これらからこのブログ発信の目的は二つに整理できる。第一に、台湾の歴史建築リノベーションや文化創意拠点に関する一次情報を日本語で体系的に蓄積し、後続の訪問者・研究者・学生が容易に参照できる知的基盤を構築すること。第二に、台湾の事例を日本社会に広く紹介し、歴史的建築物の保存活用や地域再生に関する多様な手法や価値観を共有することで、日台双方の地域づくりに新たな視点を提供することである。
本ブログ発信の成果を評価するため、Googleアナリティクスによるアクセス解析を行っている。2024年8月から2025年8月までの1年間で、アクティブユーザー数は9,101人、新規ユーザー数は9,012人となった。ユーザーの滞在時間は平均59秒であり、25〜34歳が最多、次いで18〜24歳、35〜44歳の順となった。ページビュー数は、記事更新やSNSでの共有に伴い複数回のピークを示し、年間を通じて安定的にアクセスがあった。
地域別では、日本からのユーザーが6,804人、台湾からのユーザーが1,170人であり、両国を中心に一定の読者層が形成されていることが分かった。
5. 日本側・台湾側への波及効果
本実践は、日本における歴史建築の保存活用や地域資源の活用方法に新たな視点を提供し得るものである。台湾の事例は、「保存」を静的に捉えるのではなく、「活用」を通じて建物の価値を進化させるという柔軟な発想を示しており、この考え方は日本の地域づくりや建築再生の現場においても有益な示唆を与える。さらに、ブログに記録された事例は、大学教育における教材や、自治体・民間事業者の視察先候補としても活用可能であり、実務的な計画立案や事業展開の検討にも資する。
台湾側にとっても、国外からの発信は重要な意味を持つ。海外からの評価や注目は、歴史的資産を活用した地域づくりに対する文化的自信を高め、政策的支援や地域住民の誇りにつながる可能性がある。ブログを通じた情報発信は、現地大学関係者や地域運営者との新たな対話の契機となり、施設や活動の改善に結びつく場合もある。

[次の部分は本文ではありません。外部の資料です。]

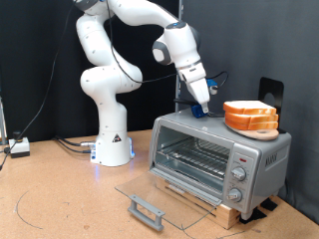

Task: Make a piece of toast with the oven

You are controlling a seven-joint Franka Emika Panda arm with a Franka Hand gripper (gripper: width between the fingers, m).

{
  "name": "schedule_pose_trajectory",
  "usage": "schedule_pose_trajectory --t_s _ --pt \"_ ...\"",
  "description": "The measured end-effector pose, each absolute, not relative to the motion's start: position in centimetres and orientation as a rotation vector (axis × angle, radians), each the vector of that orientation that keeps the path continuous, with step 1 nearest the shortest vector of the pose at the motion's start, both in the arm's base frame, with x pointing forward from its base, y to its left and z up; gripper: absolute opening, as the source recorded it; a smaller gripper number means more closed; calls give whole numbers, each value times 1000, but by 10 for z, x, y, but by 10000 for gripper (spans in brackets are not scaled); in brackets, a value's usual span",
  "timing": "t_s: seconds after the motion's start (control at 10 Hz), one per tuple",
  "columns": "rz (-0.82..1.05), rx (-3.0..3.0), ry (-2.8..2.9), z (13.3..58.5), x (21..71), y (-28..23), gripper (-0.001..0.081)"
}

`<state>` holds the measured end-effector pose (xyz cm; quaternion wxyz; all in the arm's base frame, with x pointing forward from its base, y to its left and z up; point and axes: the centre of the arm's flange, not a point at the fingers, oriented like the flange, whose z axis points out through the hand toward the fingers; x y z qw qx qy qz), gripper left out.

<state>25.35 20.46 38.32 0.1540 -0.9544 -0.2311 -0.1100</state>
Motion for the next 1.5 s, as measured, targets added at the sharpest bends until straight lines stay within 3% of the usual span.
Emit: schedule_pose_trajectory --t_s 0.9,1.0,1.1,1.2,1.5 --pt "-296 -2742 -654 380 252 200 807" --pt "-295 -2744 -648 380 253 199 687" --pt "-292 -2747 -641 380 253 198 687" --pt "-290 -2749 -636 380 254 196 517" --pt "-289 -2753 -623 380 256 194 454"
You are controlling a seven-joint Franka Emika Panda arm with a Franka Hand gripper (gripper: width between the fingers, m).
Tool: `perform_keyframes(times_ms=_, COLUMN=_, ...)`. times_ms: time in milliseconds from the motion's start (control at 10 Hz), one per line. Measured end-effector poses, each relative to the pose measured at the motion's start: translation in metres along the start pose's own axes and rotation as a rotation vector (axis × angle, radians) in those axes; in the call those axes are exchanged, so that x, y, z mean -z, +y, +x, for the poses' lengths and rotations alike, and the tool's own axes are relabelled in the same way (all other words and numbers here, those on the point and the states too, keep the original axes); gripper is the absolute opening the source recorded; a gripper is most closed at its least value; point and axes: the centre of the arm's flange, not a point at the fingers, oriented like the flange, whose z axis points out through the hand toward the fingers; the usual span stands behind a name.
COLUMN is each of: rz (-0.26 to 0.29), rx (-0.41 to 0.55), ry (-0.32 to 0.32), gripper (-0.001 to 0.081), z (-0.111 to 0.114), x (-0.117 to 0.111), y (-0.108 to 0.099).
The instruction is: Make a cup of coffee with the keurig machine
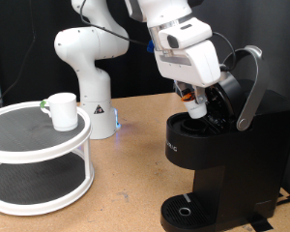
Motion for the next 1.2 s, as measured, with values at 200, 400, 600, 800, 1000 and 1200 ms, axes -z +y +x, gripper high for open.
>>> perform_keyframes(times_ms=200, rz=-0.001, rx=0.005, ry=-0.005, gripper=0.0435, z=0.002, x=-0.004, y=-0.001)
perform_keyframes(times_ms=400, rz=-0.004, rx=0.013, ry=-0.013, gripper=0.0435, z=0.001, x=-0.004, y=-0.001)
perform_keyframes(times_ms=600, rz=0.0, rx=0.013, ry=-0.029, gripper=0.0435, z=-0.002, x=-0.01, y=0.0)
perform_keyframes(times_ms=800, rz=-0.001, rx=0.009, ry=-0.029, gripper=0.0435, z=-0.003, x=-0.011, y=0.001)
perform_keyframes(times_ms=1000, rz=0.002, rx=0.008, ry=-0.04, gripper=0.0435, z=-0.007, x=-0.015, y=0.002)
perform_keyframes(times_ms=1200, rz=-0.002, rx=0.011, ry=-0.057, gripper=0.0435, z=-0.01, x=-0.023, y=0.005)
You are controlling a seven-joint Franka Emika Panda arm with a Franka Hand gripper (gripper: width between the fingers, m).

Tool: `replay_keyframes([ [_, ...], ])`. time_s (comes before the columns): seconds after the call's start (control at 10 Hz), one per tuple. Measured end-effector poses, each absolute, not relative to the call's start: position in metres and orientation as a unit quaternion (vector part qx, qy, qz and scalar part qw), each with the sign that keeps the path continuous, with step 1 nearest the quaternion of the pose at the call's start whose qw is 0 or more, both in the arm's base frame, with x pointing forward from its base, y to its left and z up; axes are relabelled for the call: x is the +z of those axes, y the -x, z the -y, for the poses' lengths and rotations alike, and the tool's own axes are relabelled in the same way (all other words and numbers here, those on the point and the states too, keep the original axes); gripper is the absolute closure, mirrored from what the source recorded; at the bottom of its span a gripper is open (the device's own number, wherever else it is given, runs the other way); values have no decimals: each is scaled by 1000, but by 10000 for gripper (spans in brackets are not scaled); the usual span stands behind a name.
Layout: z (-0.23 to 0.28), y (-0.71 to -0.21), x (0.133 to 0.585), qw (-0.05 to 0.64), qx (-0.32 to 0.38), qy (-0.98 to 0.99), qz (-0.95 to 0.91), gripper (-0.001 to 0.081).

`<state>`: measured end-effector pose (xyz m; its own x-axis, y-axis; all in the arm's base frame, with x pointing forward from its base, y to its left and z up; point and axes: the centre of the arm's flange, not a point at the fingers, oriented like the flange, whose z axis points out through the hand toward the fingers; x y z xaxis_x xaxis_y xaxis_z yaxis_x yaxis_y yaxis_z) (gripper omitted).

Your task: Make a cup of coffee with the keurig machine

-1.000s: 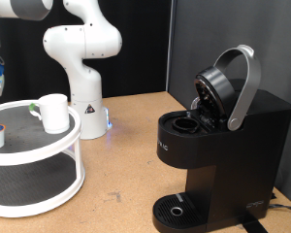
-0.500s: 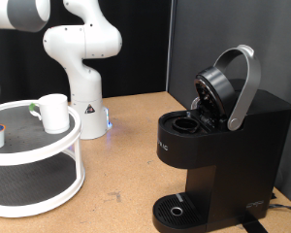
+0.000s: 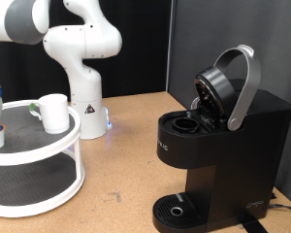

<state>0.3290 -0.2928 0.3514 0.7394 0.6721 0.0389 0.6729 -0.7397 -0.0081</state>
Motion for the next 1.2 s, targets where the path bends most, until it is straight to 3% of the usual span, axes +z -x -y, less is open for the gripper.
replay_keyframes([
  [1.0, 287, -325, 331, 27, -14, 923, 384, 1],
  [1.2, 286, -324, 328, 29, -12, 923, 384, 267],
])
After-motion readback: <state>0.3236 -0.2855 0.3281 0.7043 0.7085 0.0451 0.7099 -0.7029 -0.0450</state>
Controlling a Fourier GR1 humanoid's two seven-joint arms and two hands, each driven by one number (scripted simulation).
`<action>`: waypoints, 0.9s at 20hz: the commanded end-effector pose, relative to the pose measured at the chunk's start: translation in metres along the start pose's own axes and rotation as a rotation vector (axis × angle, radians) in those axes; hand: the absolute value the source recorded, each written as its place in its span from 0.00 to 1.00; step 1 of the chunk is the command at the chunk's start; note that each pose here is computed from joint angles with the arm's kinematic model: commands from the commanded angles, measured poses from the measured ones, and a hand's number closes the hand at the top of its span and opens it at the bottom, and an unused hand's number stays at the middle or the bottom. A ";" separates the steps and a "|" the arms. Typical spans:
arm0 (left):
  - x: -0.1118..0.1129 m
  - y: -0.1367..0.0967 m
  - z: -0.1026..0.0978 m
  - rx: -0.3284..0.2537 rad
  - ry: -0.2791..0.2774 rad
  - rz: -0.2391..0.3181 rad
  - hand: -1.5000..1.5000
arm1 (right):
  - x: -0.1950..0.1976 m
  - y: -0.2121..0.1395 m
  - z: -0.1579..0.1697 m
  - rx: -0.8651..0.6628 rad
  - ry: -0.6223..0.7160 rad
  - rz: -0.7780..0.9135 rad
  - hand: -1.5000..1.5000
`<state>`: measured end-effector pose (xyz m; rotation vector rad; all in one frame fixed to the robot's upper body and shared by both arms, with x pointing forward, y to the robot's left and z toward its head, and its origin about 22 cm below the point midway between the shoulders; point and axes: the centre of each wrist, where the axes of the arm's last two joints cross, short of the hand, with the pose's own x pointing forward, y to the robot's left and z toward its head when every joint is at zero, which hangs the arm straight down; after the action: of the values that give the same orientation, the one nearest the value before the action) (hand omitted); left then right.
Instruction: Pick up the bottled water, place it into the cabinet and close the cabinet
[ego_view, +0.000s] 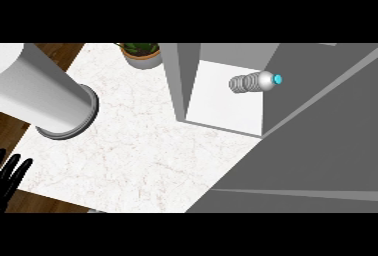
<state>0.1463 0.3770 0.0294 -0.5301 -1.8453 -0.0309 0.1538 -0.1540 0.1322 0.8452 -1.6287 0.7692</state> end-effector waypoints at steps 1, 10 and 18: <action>0.005 0.005 0.000 -0.022 -0.014 0.024 0.00 | -0.016 -0.013 -0.039 -0.061 0.030 -0.153 1.00; 0.011 0.015 0.012 0.039 -0.014 0.019 0.00 | -0.016 -0.089 -0.100 -0.359 0.058 -0.114 1.00; 0.014 0.015 0.017 0.048 -0.007 0.044 0.00 | -0.010 -0.151 -0.171 -0.502 0.111 -0.022 1.00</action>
<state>0.1343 0.3975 0.0305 -0.4939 -1.8135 0.0376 0.3256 -0.1020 0.1382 0.5543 -1.5849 0.4119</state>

また、国外での紹介は観光需要の喚起や地域経済の活性化にも寄与し、日本からの旅行者や研究者にとって現地訪問のきっかけとなる情報源として機能している。実際、このブログの日本・台湾双方の閲覧者数は増加しており、教育・研究・観光の複合的な交流促進効果が生まれている。
6. まとめ(今後の展望と課題)
本実践は、制度的なUSR活動や国際交流事業とは異なり、個人の立場から始まった周縁的な交流である。しかし、このような非公式かつ継続的な活動は、制度的枠組みでは得られにくい柔軟性と機動力を備えており、日台間の知的交流の新たな形を提示している。建築・地域づくりという専門領域と、日台双方の歴史的背景が交差する地点から生まれる知見は、相互の地域づくりや文化資源活用の実践に刺激を与え、緩やかでありながら双方向的に作用し、継続的な知の回路を形成し得る。
今後の研究としては、歴史建築のリノベーションと文化創意産業が、地方創生や大学の社会的責任(USR)とどのように関係しているかを明らかにすることを目指す。特に、台湾における社區營造から文化創意産業、そして地方創生への発展過程に着目し、その歴史的連続性と政策的な相互作用を整理する。また、個別事例ごとの用途変化や文化創意類型の変化が、地域経済・雇用・観光などに及ぼす具体的効果を分析し、文化創意と地域活性化の関連性を政策史と現場実態の双方から立体的に把握することとしている。